- _MATERIAL FOR THIS TASK_

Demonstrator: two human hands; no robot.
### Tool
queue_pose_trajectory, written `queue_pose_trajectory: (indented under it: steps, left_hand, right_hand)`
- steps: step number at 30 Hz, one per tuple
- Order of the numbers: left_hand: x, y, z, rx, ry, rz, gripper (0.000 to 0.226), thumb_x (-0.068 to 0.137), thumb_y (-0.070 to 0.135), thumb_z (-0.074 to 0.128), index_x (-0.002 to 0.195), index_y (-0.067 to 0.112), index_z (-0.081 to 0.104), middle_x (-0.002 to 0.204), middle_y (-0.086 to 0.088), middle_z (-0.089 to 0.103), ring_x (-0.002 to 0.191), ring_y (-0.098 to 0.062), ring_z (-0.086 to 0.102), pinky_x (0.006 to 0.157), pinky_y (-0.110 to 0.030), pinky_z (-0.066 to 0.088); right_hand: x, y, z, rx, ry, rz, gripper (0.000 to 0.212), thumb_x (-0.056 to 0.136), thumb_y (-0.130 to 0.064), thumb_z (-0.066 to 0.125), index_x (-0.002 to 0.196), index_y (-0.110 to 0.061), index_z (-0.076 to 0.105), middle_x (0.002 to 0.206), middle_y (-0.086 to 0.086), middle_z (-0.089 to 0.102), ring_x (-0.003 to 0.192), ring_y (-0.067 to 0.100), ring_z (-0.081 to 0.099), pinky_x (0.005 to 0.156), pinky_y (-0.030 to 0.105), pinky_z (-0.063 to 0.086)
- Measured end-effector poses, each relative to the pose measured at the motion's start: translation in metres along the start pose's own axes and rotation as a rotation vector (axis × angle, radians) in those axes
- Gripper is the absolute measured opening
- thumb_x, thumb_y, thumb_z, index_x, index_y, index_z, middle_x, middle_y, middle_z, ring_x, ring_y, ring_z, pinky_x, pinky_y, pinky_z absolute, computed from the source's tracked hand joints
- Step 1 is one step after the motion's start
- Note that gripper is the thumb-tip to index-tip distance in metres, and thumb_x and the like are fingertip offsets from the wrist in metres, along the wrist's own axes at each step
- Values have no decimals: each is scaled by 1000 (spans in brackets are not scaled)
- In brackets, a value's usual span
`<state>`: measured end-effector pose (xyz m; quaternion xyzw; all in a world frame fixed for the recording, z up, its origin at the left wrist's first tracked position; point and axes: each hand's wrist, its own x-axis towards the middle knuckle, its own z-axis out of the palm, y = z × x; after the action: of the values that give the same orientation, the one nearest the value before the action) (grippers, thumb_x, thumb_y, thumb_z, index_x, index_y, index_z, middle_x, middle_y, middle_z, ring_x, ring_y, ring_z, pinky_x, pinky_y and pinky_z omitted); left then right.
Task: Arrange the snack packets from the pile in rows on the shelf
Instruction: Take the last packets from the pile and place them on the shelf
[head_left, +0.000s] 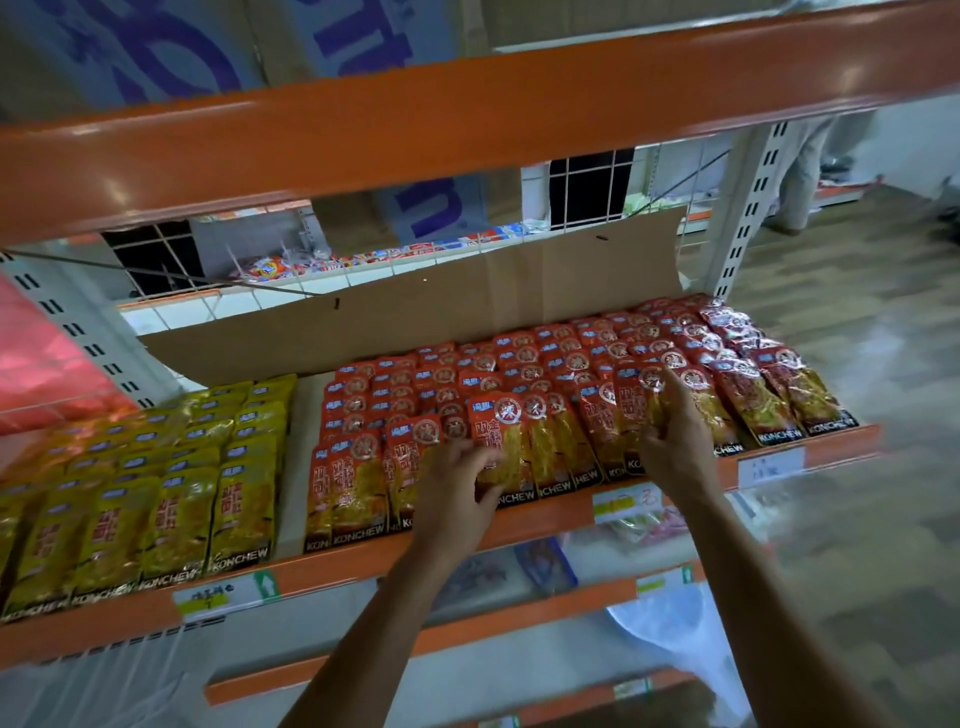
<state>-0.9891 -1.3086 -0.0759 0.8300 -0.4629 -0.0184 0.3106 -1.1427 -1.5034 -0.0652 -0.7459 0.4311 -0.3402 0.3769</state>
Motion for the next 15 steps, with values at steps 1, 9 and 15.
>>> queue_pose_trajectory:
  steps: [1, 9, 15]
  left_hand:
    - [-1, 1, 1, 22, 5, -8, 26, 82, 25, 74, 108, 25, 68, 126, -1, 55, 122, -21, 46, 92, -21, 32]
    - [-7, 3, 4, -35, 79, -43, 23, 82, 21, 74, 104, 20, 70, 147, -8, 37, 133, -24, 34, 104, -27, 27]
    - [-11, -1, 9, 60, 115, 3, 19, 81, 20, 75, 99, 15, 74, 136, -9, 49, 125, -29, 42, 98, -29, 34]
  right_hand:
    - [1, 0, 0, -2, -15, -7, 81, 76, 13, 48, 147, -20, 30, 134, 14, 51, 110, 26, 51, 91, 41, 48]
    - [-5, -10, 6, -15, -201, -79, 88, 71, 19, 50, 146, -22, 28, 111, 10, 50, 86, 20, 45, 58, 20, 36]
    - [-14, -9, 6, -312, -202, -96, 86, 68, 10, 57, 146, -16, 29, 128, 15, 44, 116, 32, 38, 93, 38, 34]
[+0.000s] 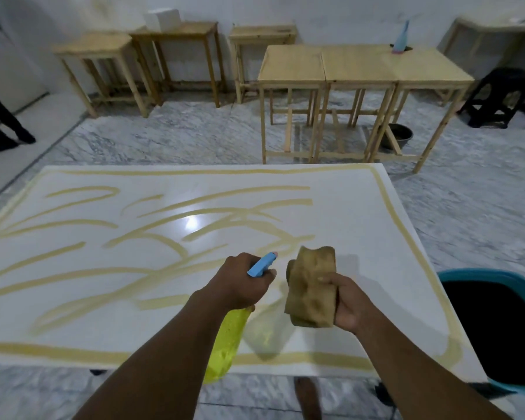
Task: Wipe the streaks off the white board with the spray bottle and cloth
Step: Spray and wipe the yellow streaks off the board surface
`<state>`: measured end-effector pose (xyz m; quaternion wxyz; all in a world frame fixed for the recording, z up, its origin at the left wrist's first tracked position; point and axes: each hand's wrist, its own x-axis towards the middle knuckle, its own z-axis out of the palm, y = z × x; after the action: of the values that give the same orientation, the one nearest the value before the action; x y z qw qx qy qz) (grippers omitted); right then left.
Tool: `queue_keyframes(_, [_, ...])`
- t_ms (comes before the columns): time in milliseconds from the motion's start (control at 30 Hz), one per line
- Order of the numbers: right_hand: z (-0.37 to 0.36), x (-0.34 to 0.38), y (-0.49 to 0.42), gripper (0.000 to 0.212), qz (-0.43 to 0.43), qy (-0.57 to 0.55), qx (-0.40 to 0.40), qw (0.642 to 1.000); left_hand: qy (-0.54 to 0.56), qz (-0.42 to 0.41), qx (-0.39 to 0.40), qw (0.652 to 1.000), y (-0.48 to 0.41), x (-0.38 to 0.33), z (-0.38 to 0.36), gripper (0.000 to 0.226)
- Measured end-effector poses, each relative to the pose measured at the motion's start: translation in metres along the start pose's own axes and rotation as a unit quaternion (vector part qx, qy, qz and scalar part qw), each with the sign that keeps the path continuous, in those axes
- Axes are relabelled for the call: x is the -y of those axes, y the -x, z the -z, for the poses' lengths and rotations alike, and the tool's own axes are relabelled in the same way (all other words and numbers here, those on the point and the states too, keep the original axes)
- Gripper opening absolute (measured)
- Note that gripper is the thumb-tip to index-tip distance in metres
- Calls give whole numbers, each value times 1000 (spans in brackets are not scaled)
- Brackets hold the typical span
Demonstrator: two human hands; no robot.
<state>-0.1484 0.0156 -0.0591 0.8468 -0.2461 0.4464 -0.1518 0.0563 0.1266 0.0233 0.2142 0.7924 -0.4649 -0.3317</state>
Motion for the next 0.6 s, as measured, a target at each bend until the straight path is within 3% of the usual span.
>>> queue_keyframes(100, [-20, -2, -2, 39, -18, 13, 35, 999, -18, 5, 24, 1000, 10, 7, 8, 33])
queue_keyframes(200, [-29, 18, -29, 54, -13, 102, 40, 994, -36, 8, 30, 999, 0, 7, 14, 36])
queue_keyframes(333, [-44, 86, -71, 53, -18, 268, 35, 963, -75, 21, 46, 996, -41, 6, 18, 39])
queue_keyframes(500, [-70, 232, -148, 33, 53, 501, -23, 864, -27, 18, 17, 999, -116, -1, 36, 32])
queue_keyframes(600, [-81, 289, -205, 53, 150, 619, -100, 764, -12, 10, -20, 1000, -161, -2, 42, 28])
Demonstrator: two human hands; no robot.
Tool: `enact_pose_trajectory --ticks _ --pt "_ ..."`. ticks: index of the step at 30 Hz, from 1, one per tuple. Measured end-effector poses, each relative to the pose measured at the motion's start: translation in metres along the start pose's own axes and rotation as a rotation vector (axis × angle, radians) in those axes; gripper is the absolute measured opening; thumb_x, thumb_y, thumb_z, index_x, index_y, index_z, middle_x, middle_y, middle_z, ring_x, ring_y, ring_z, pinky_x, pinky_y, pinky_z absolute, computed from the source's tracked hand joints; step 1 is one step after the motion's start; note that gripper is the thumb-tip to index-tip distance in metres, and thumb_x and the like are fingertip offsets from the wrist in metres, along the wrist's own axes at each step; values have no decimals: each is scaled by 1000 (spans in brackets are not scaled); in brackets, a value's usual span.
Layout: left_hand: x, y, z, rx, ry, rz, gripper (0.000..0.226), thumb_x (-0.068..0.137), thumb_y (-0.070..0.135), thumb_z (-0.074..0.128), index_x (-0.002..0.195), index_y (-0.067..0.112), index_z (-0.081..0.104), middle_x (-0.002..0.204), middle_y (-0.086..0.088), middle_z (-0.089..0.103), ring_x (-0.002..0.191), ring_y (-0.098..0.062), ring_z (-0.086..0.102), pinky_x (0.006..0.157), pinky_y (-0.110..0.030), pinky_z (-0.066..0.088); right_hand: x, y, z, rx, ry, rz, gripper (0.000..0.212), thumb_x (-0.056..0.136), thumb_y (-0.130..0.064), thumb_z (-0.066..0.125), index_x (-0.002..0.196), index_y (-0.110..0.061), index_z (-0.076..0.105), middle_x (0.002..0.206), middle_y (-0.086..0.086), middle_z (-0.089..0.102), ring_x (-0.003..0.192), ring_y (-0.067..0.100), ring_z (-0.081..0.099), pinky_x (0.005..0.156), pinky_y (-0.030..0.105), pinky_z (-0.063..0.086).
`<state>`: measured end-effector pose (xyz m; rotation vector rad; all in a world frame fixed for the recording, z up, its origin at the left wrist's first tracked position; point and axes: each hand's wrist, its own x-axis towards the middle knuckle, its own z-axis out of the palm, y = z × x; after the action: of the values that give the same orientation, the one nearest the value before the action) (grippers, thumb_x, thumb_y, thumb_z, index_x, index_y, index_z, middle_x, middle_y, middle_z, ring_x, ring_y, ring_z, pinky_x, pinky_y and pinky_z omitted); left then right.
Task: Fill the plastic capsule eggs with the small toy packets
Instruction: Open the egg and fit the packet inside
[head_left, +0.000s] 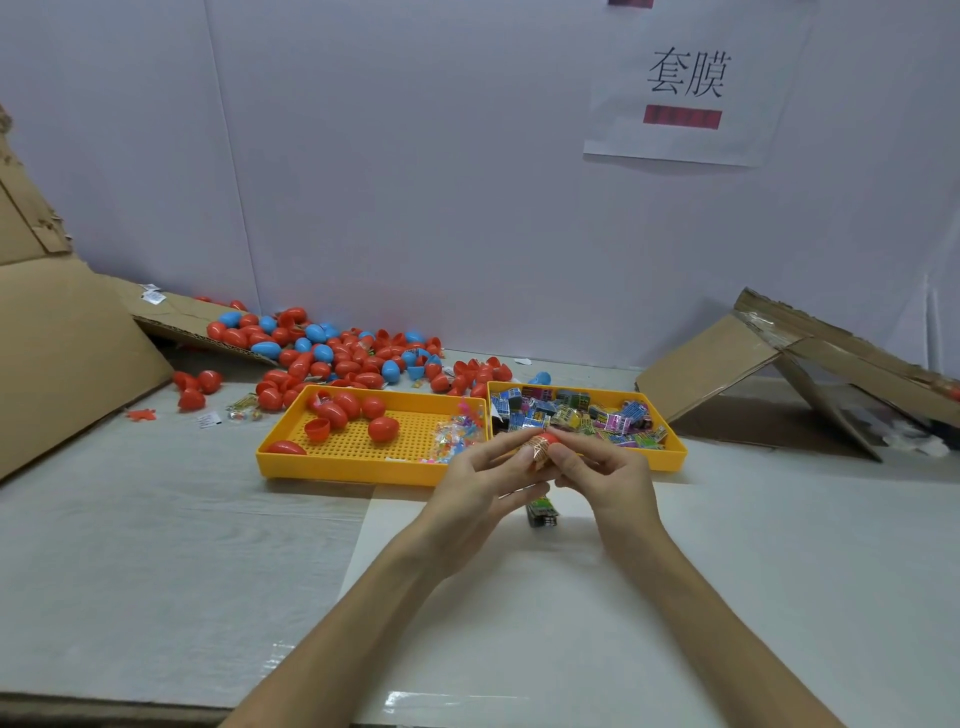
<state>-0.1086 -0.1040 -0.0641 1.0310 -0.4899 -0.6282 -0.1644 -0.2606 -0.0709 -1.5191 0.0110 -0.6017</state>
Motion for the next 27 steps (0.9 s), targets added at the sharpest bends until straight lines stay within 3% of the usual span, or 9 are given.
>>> enact_pose_trajectory --ticks 6,10,15,19,22,24,27 --pt "0 -1 -2 24 36 45 42 83 16 76 124 12 70 117 -19 72 110 -31 71 88 -29 58 -1 -1 0 112 -82 72 24 80 -32 74 101 -24 81 100 9 77 90 23 74 70 25 57" --pt "0 -4 -1 88 40 79 41 75 17 80 116 15 74 110 -17 72 109 -33 70 88 -31 58 1 -1 -1 151 -92 93 18 78 -25 75 94 -19 82 95 9 77 88 22 74 70 26 58" --pt "1 -4 -1 153 19 87 39 79 16 82 116 17 74 114 -14 73 111 -29 69 93 -36 58 3 1 -5 223 -96 146 14 77 -17 73 88 -13 81 93 13 76 90 27 73 74 30 60" --pt "0 -4 0 195 33 106 39 78 16 83 116 19 74 114 -14 73 110 -28 69 95 -41 58 4 0 -6 266 -133 173 15 80 -23 76 92 -14 80 94 13 74 92 26 72 75 32 59" --pt "1 -4 0 277 67 143 38 80 9 84 113 24 75 112 -3 74 105 -22 71 86 -33 60 4 1 -4 224 -158 190 29 79 -37 76 101 -19 78 100 11 73 95 25 72 79 41 60" --pt "2 -5 -1 308 70 154 39 78 6 84 111 24 75 109 2 75 101 -19 73 81 -28 59 4 3 -3 148 -166 176 23 80 -34 76 96 -18 78 94 9 72 92 24 71 82 47 59" --pt "1 -6 0 344 57 165 41 77 4 85 109 27 75 107 7 75 100 -18 73 79 -27 59 4 3 -5 169 -172 158 18 77 -30 80 85 -14 78 85 5 70 86 21 70 74 40 60"
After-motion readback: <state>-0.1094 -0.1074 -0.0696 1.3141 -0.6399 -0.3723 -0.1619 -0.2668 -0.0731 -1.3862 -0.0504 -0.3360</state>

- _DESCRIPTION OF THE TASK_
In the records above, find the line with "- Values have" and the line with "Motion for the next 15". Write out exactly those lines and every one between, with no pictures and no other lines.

- _OUTPUT FOR THIS EXERCISE_
- Values have no decimals: each is scaled by 1000 (spans in brackets are not scaled)
- In brackets, a value's usual span
`<state>`: measured end-effector pose (xyz m; quaternion xyzw; all in a world frame fixed for the recording, z up, its origin at the left wrist's first tracked position; point and axes: each hand's wrist, its own x-axis towards the middle knuckle, its own z-axis out of the palm, y = z × x; after the action: of the values that give the same orientation, the one nearest the value before the action) (grippers, thumb_x, thumb_y, thumb_z, index_x, index_y, index_z, middle_x, middle_y, middle_z, ring_x, ring_y, ring_z, pinky_x, pinky_y and pinky_z omitted); left then right.
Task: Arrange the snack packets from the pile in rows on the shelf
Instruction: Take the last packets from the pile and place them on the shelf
[head_left, +0.000s] 
<state>-0.9891 -1.3086 -0.0759 0.8300 -0.4629 -0.0184 0.3106 -1.1427 -1.5034 -0.0652 -0.7459 0.4311 -0.3402 0.3769</state>
Motion for the next 15 steps, with values at steps 1, 9 and 15.

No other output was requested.